**ABOUT THIS EXERCISE:** Your answer should consist of each line below that includes the word "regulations".

**DATA UNDER STUDY:**
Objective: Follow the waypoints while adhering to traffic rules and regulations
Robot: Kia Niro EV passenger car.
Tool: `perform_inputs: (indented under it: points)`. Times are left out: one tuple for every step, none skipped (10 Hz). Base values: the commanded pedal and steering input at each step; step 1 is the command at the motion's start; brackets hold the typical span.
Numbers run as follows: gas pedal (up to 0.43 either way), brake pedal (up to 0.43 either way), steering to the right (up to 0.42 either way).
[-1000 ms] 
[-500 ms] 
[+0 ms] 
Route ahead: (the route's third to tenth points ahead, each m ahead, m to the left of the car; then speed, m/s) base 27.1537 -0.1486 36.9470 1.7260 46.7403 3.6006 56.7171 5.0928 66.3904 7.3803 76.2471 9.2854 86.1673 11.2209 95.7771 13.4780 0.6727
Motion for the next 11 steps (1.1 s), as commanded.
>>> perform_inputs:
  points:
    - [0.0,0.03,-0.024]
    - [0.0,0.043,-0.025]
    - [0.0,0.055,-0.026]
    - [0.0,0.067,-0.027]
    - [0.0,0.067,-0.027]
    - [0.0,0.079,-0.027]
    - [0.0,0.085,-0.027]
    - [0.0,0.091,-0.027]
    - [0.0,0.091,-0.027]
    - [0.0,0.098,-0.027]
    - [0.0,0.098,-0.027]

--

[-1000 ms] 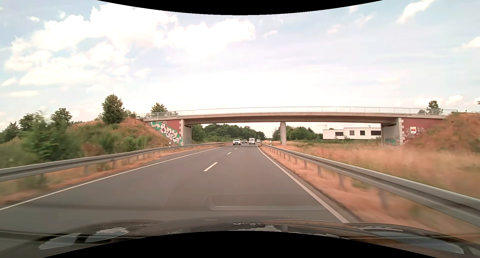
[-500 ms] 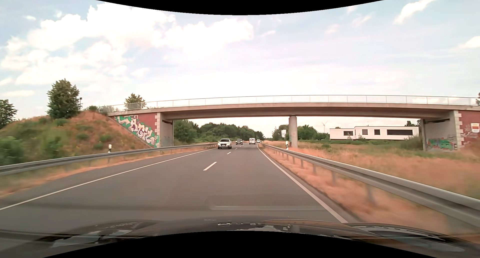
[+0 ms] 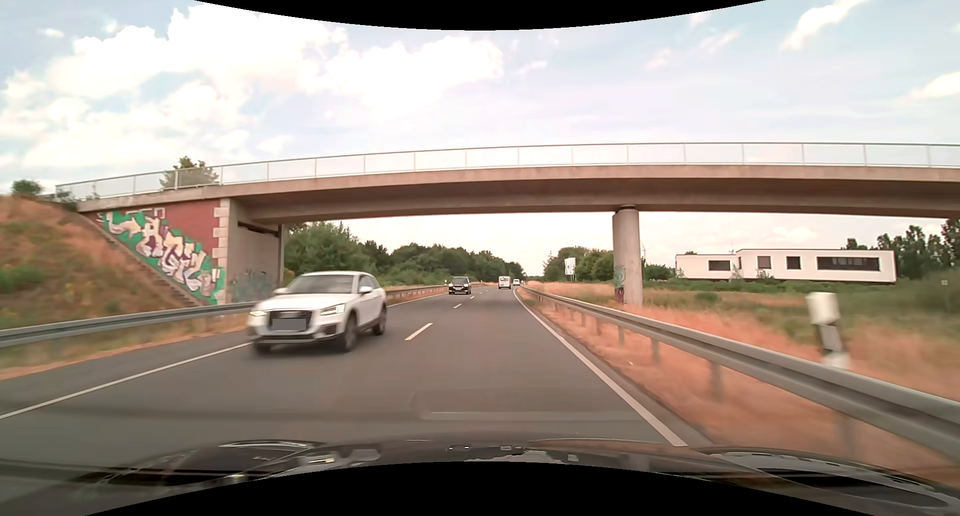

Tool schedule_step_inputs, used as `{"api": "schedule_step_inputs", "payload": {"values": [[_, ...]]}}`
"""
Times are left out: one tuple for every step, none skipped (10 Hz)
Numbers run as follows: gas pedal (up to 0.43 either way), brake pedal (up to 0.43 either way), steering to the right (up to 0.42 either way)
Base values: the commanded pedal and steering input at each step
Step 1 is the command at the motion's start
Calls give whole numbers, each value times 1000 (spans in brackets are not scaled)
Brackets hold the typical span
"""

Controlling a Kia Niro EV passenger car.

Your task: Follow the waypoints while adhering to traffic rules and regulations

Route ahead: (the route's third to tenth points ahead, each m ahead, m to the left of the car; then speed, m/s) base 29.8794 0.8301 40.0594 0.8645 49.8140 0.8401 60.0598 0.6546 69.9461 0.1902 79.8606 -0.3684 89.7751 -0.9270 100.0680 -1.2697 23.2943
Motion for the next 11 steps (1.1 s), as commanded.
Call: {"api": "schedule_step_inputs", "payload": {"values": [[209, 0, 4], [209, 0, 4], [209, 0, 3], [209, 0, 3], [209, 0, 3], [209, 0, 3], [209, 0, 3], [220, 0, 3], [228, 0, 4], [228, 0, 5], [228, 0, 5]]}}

**RESPONSE AREA:**
Objective: Follow the waypoints while adhering to traffic rules and regulations
Your task: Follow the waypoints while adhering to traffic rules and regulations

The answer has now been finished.